MANUSCRIPT
We describe a case of late infective endocarditis (IE), after percutaneous closure of a patent foramen ovale (PFO) in an intravenous drug abuser.
A 31-year-old man presented with worsening fever and cough associated with left knee swelling not responsive to steroid therapy. His past medical history included intravenous drug abuse and Human Immunodeficiency Virus (HIV) infection for which he was on anti-retroviral therapy. At the age of 22, he underwent percutaneous PFO closure with an Amplatzer device (AGA Medical, Golden Valley, Minnesota, USA) subsequent to an embolic stroke.
On physical examination, there was a widely harsh vesicular murmur with right basal hypophonesis, tachycardia and swelling on the right knee with functional impotence.
A Methicillin-sensitive Staphylococcus Aureus was isolated from blood cultures. Magnetic resonance and Computed Tomography examinations showed spots of infective emboli disseminated throughout the body, the lungs and multiple abscess collections with necrotic core in the left leg.
A trans-esophageal echocardiography was then performed (Fig.1A), showing multiple formations on the right side of the inter-atrial septum in an area corresponding to the previously implanted closure device and floating into the right atrium up to the tricuspid orifice (maximum size 5 x 0.6 cm). This large vegetation engaged in the tricuspid valve during each systole of the cardiac cycle. The left side of the inter-atrial septum appeared free from vegetations and fully covered by a thin layer of endothelium.
He was started on a target intravenous antibiotic therapy with piperacillin/tazobactam and teicoplanin, which was switched to daptomycin and amikacin due to persistent fever.
Considering the dimensions of the vegetation and the embolic events, the patient was then referred for cardiac surgery for Amplatzer® removal and subsequent repair of the atrial defect.

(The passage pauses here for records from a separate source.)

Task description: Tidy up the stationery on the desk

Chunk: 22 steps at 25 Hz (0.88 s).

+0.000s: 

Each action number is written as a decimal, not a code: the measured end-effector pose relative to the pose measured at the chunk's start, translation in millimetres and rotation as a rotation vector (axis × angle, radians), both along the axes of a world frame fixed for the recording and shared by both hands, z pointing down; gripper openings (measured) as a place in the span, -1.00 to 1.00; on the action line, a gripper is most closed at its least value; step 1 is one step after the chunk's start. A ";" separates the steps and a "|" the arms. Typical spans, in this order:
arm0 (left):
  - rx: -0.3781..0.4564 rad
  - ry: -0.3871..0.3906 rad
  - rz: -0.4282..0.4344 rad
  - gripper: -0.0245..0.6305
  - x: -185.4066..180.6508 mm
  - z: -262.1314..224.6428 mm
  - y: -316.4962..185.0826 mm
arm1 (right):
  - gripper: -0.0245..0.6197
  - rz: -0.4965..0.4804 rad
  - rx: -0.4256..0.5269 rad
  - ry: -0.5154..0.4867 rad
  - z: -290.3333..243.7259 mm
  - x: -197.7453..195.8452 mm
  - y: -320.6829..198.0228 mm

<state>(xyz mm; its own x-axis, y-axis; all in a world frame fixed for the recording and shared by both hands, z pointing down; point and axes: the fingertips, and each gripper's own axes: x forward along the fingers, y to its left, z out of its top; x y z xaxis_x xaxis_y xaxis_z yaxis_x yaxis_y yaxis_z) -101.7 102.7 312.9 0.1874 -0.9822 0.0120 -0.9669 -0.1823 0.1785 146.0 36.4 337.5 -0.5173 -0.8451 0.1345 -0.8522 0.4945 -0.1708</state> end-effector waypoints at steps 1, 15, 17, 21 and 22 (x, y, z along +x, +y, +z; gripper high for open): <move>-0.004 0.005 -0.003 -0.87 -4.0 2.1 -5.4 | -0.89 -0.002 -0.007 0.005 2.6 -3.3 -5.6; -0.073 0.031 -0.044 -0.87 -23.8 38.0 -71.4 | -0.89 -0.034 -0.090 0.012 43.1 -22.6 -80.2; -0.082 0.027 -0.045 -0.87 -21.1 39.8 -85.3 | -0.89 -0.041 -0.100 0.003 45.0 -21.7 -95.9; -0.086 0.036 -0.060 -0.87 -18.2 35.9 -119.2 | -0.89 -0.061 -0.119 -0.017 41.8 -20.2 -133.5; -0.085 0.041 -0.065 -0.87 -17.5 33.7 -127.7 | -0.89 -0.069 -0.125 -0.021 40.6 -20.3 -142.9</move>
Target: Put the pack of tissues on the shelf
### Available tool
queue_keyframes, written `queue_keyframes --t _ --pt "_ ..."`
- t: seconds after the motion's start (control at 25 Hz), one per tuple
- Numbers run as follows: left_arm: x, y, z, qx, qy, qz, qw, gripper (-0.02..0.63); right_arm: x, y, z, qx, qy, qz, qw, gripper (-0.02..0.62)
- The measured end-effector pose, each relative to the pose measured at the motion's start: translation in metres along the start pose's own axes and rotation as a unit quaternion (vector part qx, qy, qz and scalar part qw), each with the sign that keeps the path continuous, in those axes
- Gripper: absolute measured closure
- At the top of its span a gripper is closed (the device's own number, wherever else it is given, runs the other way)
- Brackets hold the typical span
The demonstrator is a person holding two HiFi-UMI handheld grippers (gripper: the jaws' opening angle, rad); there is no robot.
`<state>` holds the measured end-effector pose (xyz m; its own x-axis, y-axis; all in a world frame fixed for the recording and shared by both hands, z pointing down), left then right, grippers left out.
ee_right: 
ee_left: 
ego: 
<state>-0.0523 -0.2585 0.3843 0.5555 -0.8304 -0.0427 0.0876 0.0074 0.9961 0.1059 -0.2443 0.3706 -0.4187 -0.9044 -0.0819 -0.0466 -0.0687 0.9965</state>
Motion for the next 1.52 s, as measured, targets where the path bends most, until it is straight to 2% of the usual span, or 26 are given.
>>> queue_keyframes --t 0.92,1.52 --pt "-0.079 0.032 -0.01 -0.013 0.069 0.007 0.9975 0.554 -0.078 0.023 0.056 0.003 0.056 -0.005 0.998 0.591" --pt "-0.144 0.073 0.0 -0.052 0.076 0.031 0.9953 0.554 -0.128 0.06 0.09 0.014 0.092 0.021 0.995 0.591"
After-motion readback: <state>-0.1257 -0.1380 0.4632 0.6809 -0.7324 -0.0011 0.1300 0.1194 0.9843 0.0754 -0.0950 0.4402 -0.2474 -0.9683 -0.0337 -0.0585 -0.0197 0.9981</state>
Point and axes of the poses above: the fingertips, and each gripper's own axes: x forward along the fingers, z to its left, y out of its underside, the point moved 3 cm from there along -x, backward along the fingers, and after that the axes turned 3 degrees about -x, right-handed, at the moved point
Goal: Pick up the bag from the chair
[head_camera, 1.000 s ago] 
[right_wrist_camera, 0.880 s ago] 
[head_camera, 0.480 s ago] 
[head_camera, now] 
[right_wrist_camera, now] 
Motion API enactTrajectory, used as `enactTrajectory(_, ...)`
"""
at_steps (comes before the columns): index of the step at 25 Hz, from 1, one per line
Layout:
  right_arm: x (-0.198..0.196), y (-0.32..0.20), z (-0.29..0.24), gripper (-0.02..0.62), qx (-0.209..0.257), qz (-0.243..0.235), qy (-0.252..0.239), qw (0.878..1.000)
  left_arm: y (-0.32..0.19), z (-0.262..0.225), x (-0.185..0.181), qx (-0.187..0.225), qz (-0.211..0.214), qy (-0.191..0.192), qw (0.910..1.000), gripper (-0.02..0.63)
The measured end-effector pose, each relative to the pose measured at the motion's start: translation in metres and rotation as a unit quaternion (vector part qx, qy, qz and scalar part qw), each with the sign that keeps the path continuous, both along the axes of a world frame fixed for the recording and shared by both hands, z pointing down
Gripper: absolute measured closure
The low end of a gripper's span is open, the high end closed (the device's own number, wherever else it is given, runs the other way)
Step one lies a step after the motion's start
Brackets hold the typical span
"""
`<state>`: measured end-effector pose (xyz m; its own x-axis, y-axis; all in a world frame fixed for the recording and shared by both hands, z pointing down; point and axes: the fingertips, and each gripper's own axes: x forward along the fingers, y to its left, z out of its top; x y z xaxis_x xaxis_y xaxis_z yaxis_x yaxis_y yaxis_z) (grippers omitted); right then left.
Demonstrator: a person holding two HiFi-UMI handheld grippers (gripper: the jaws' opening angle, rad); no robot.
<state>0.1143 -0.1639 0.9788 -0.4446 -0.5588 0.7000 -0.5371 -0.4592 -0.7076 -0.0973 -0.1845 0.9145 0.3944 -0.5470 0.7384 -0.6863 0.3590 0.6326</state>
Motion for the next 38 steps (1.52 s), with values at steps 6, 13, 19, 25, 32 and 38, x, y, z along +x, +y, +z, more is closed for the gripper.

Consent of the patients was obtained.
After a median sternotomy, cardiopulmonary bypass and cardioplegic cardiac arrest, an extensive vegetation of 4.5 cm, including the previously implanted device (Fig.1B-C), was removed through a right atrial approach. The remaining inter-atrial defect was repaired with an autologous pericardial patch and operation completed in the usual fashion.
The postoperative course was uneventful, with regression of symptoms and progressive reduction of the disseminated abscess collections. The patient completed his course of antibiotic therapy and discharged home. At 6-months, he was free from symptoms and echocardiographic investigation was unremarkable.
There are 26 cases of IE on atrial septal occluders described in literature. Out of those, 15/26 were positioned to repair Ostium Secundum defects and 11/26 for PFO’s1.
Infective endocarditis is relatively rare after percutaneous inter-atrial septal defect closure but it can lead to several complications2 and It is reported to be more frequent early after the procedure1.
It has been previously described a percutaneous atrial septal defect closure performed in a 6 years old boy who eventually became a drug addict later in his life and developed an infective endocarditis which involved both the left and the right side of the septal occluder3.
The present case describes the late occurrence of infective endocarditis nine years after a percutaneous closure of PFO in an adult HIV positive drug abuser patient.
Considering the increase of drug abuse in developed countries, it is mandatory to observe this group of patients, with intense inpatient drug rehabilitation and psychological support, close and lifelong follow-up, customized treatment of other infectious diseases with a more aggressive approach and significant financial support in order to ensure patient therapy, accessibility and compliance.
In addition, given the high risk associated with drug addiction lifestyle, especially in HIV positive cases, it may be considered a multidisciplinary team approach to discuss a surgical approach, possibly minimally invasive, as an alternative to treat these defects and fully explain the available options to these patients.
Funding source: none
BIBLIOGRAPHY
1. Amedro P, Soulatges C, Fraisse A. Infective endocarditis after device closure of atrial septal defects: Case report and review of the literature. Catheter Cardiovasc Interv . 2017;89(2):324-334. doi:10.1002/ccd.26784
2. Verma SK, Tobis JM. Explantation of patent foramen ovale closure devices: A multicenter survey. JACC Cardiovasc Interv . 2011;4(5):579-585. doi:10.1016/j.jcin.2011.01.009
3. La Sala MS, Zohourian H, McKeown J, Snyder S. Late bacterial endocarditis in an intravenous drug user with an Amplatzer Septal Occluder. Texas Hear Inst J . 2020;47(4):311-314. doi:10.14503/THIJ-18-6903
Figure 1. Echocardiographic and operative images
Pre-operative trans-esophageal echocardiographic findings of the large vegetation (arrowheads) adherent to the body of the Amplatzer (AMP) projecting into the right atrium. RA: Right Atrium, RV: Right Ventricle. B) Surgical view of the vegetation (arrowheads) from right atrial approach. SVC: Superior Vena Cava, ICV Inferior Vena Cava and TV: Tricuspid Valve. C) Surgical sample of the vegetation (arrowheads) removed with the Amplatzer (AMP).